In Bolton’s series, five patients were seen in a 4-year time span. There were probably many more patients in the ICU, but he saw these patients because he was asked to do an electrophysiologic study focused on the axial muscles and muscles of breathing. In all patients, he noted that the polyneuropathy developed quite soon after admission to the ICU and likely at the onset of infection. The electromyography findings included fibrillation potentials, positive sharp waves, normal or mildly prolong motor nerve conduction velocities, and muscle biopsy samples showed mostly type II fiber atrophy. The clinical setting was uniformly sepsis often in association with severe pulmonary disease, which included acute pulmonary edema, empyema, and bilateral lobar pneumonia. Systemic illness always evolved into a multiorgan dysfunction. Cerebrospinal fluid was unremarkable in most patients and excluded an infection related Guillain-Barré syndrome, although the clinical and electrophysiologic pattern was axonal and not demyelinating. This was also supported by demonstrating an axonal injury rather than demyelination on a sural nerve biopsy sample. Both clinical reports speculated on the cause and logically included consideration of nutritional deficiencies, toxicity from antibiotics, or toxins associated with a bacterial infection. Naturally, it could not be determined whether the peripheral nerves were just part of the many tissues and organs directly damaged by sepsis or if the treatment of sepsis could be implicated. Pathology of the patients who died showed normal cranial nerves, but there was moderate to severe loss of large and small myelinated fibers in the median and lateral cutaneous, sciatic, common peroneal, superficial, and deep peroneal and sural nerves. Macrophages containing lipid debris were found but also occasional clusters of mononuclear inflammatory cells. Outcomes in survivors were good, but recovery was slow (Fig. 2). The abstract by Roelofs and associates [4] included four patients who were weaned off the ventilator after several months and electrodiagnostic studies showed active denervation characteristics. No explanation for the respiratory failure was provided [4].

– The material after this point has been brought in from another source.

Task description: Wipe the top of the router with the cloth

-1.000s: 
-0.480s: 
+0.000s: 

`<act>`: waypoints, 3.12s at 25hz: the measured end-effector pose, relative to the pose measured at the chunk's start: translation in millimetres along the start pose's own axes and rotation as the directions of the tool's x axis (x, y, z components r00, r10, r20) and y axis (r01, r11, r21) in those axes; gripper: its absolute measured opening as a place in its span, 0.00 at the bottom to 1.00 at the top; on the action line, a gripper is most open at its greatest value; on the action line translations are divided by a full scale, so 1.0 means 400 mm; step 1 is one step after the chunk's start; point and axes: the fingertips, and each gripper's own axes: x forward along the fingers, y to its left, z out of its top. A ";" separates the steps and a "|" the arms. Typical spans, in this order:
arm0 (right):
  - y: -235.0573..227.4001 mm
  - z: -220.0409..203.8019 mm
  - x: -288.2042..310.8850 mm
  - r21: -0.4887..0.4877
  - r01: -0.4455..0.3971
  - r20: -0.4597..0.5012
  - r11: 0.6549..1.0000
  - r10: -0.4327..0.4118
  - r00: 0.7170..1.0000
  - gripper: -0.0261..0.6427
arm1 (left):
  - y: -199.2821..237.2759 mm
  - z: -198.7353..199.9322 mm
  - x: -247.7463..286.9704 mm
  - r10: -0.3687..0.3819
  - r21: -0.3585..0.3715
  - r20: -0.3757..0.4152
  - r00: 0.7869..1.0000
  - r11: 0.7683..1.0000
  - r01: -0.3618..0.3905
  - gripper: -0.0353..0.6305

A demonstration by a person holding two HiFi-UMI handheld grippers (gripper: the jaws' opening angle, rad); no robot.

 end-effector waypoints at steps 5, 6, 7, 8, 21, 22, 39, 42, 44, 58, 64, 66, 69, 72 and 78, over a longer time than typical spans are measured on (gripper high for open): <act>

Outcome of Bolton’s patients (used with permission). TPN, total parenteral nutrition

The term “critical illness polyneuropathy” was proposed, linking it to stay in the ICU and not to a specific illness. Several years later, in 1985, Op de Coul et al. [5] published a similar article on neuromuscular complications in patients given pancuronium bromide during mechanical ventilation. This was followed by a larger study by Zochodne and colleagues [6] from Bolton’s group who saw 5 patients in a 4-year period and then 14 patients in the next 2 years, suggesting increased recognition of the disorder. Shortly thereafter, cases of “acute severe muscle necrosis” were described by others [7]. Such unexpected muscle necrosis was tentatively associated with sepsis and high doses of corticosteroids or because of severe rhabdomyolysis.